Carly Was Right
The old adage in Washington is that a gaffe is when someone tells the truth and it's inconvenient. Carly Fiorina did that this week.
The former chairman and C.E.O. of Hewlett Packard, now known as H.P., who is a major supporter and spokesperson for the Republican party and the McCain campaign, let loose that the 72-year-old Arizona Senator is not qualified to run a major corporation. She went on to note that neither is Joe Biden, Barack Obama, or Sarah Palin. They're different skills, she noted. The full video of her remarks can be seen here. Press reports say that senior McCain aides were furious, and that Fiorina won't be seen on the trail for awhile.
But Fiorina was right, and I suspect most business executives like her would agree.
The skills needed to run a corporation aren't easily transferred to politics, or vice versa. I know that Fiorina's comments bear the weight of her having been kicked out of H.P. after the stock fell more than 50 percent on her watch. The fact is that the Compaq merger, which critics said would kill the company, didn't, and it probably set the stage for more acquisitions like current C.E.O. Mark Hurd picking up E.D.S. this year and doing a great job for shareholders. She may have been at odds with the H.P. culture, but clearly the board she dealt with was dysfunctional as evidenced by the Get Smart-like spy scandal that followed her.
Separate Fiorina from her words and you've got to concede that she's got a point. Let's look at the track record of politicians at corporations. Dick Cheney was a lousy head of Haliburton, leading it to acquire Dresser Industries and enough asbestos litigation to last a life time. Pols may make good lawyer-lobbyists, but it's hard to think of one that's gone on to run a corporation well. About the closest one I can think of is Dwight Eisenhower who ran Columbia University after World War II but before he became president.
Now look at it the other way: business leaders who became president. In the 20th century the four presidents with the most private sector business experience are Herbert Hoover, Warren Harding, Jimmy Carter and George W. Bush. (Detect a pattern here?) Yes, Harry Truman was a haberdasher, but not for that long before he became a machine politician and a senator. Ronald Reagan managed his own stage-and-speaking career, but didn't really run a business. Most were like John F. Kennedy, Franklin Roosevelt, Richard Nixon, Lyndon Johnson, and Teddy Roosevelt—careerists taking one government position after another.
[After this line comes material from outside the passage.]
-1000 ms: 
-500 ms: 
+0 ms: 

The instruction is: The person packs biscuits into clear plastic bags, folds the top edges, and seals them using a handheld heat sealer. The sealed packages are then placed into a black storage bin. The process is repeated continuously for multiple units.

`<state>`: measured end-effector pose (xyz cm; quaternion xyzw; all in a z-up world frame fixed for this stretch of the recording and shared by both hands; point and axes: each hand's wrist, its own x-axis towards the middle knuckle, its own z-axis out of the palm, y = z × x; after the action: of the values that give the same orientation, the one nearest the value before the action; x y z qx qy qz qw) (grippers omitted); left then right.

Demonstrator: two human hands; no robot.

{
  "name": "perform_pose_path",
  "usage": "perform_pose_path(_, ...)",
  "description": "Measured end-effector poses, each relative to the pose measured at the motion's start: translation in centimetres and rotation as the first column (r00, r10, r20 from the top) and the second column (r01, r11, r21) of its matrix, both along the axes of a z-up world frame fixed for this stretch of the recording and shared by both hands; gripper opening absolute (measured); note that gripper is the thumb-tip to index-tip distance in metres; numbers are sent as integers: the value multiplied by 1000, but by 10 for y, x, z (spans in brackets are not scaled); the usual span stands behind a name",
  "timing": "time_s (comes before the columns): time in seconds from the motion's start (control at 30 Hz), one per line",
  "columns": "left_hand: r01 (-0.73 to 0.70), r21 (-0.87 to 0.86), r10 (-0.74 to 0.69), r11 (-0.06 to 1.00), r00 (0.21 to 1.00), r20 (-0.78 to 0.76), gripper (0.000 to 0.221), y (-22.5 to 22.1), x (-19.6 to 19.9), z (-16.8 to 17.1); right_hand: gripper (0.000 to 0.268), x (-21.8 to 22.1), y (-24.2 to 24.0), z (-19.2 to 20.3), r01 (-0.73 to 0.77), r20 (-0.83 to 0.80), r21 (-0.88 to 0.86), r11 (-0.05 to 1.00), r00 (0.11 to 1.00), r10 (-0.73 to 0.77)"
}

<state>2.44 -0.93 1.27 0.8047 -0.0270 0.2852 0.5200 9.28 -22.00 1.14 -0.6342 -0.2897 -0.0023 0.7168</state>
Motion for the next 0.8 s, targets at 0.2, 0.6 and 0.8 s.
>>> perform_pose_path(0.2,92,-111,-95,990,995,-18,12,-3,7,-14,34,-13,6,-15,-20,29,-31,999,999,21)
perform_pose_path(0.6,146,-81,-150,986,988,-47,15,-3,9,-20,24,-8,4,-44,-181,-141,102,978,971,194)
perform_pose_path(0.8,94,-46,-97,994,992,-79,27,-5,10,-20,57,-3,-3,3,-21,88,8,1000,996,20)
Hoover and Harding were the most successful businessmen of the four that I mentioned. Hoover was a mining executive, considered the best in the business, and Harding was an Ohio newspaper publisher. Harding proved to be a corrupt disaster. Hoover was just a disaster, although his relief efforts in World War I had made him a national hero.
None of this is to suggest that a businessman would, by definition, be a bad president. It just means that there's no correlation between success in one endeavor and success in another.
And it's not just the presidency. If you think of the U.S. Senate, the big named businessmen--Frank Lautenberg, the New Jersey Senator and former head of A.D.P/, and Herb Kohl, of the eponymous department store, are among the big moguls. No one would call them giants of the Senate.
So let Carly out of the box. She only spoke the truth.